The task – Pick out every line in the data below that holds "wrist".

Data section –
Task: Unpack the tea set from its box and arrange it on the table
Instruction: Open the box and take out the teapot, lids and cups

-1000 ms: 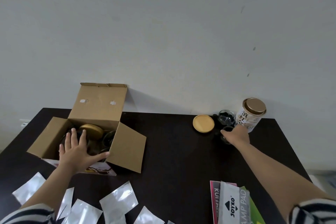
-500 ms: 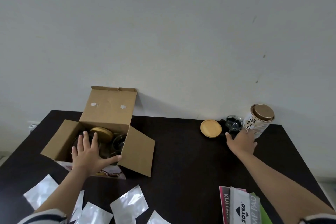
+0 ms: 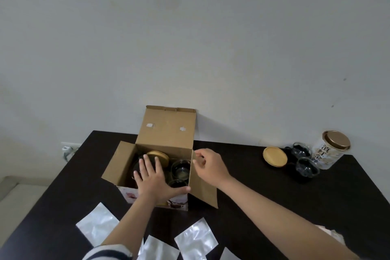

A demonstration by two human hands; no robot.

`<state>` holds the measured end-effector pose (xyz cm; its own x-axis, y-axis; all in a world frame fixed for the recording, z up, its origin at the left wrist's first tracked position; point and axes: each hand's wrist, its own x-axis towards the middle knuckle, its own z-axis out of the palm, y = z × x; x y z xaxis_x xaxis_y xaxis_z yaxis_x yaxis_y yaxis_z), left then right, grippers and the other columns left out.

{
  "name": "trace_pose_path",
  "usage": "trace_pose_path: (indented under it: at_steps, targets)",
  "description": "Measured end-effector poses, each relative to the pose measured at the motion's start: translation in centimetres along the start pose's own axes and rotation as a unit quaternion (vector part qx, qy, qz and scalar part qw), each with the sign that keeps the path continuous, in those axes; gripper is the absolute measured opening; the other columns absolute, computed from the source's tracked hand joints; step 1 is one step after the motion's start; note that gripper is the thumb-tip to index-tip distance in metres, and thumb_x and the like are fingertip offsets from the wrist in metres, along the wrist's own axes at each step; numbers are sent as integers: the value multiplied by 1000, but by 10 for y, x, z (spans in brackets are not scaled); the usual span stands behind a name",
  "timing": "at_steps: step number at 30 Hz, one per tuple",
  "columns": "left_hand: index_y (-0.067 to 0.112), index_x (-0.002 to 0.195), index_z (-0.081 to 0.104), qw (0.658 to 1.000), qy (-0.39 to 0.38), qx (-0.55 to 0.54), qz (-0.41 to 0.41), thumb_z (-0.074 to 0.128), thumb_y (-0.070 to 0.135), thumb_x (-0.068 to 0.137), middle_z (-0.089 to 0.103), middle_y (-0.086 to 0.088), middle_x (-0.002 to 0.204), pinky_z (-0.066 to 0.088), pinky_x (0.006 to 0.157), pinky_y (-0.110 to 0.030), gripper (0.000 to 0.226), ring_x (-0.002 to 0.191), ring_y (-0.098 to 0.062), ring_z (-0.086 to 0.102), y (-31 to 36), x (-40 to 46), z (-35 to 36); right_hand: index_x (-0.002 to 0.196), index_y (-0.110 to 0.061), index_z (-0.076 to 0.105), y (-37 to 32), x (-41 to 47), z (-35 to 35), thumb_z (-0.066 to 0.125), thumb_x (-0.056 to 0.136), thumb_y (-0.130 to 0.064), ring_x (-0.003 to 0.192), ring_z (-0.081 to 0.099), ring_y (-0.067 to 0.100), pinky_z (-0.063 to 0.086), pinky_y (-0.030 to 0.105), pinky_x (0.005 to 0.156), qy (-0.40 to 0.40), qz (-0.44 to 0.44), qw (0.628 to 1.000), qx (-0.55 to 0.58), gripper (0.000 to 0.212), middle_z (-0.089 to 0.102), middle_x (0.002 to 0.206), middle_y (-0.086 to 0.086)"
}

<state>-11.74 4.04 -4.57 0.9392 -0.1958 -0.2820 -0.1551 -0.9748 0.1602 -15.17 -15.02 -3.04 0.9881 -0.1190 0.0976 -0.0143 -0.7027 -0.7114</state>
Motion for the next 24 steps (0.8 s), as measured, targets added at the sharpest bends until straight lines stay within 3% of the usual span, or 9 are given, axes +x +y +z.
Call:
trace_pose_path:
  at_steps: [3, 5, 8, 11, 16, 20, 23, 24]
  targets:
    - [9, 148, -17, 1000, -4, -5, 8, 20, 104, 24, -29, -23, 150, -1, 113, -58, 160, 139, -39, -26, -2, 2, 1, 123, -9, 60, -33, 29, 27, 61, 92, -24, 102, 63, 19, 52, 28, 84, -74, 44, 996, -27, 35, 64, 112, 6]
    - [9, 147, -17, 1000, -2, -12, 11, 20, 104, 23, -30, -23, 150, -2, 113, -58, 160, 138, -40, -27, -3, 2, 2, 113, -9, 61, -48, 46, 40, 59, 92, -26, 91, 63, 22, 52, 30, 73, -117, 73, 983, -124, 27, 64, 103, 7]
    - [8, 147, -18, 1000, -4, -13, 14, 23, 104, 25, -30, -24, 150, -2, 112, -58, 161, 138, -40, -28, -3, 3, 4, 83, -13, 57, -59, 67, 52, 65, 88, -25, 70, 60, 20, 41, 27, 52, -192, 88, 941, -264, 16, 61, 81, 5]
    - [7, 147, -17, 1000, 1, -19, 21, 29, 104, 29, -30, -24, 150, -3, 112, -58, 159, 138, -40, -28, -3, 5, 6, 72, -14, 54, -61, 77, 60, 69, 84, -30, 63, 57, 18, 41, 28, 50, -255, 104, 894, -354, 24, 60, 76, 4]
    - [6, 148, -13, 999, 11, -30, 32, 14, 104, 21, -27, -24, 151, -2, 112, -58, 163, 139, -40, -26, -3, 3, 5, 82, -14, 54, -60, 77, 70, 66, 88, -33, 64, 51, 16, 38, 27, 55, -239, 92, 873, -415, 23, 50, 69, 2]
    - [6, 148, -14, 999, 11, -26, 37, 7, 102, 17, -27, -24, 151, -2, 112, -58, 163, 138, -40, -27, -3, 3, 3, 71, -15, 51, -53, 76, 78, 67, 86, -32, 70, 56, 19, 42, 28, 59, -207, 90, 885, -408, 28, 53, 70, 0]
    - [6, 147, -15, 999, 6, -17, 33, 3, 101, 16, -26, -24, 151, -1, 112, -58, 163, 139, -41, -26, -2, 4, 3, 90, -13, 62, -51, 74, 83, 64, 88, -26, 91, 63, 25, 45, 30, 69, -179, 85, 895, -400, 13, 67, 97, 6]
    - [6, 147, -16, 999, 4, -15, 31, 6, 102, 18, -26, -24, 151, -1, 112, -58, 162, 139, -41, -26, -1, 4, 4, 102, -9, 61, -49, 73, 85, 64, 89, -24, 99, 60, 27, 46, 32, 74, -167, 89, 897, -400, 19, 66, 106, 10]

Result of this exercise –
`<state>` holds the measured end-effector pose (xyz cm; its own x-axis, y-axis; all in a world frame fixed for the recording, z up, its origin at the left wrist's first tracked position; point and axes: each hand's wrist, its own x-axis towards the middle knuckle, its own z-axis out of the palm, y = z × x; x y z xaxis_x xaxis_y xaxis_z yaxis_x yaxis_y yaxis_z), left then right, grippers and the other columns left out.
  "description": "Measured end-effector poses, each relative to the pose measured at the motion's start: translation in centimetres along the start pose's own axes and rotation as a unit quaternion (vector part qx, qy, qz and scalar part qw), each with the sign that keeps the path continuous, in those axes; gripper is the absolute measured opening; the other columns absolute, computed from the source's tracked hand joints; step 1 is one step after the motion's start; note that gripper is the thumb-tip to index-tip distance in metres, and thumb_x and the like are fingertip offsets from the wrist in metres, along the wrist's own axes at each step; numbers are sent as integers: the value multiplied by 1000, but by 10 for y, x, z (spans in brackets are not scaled); the usual span stands behind a name",

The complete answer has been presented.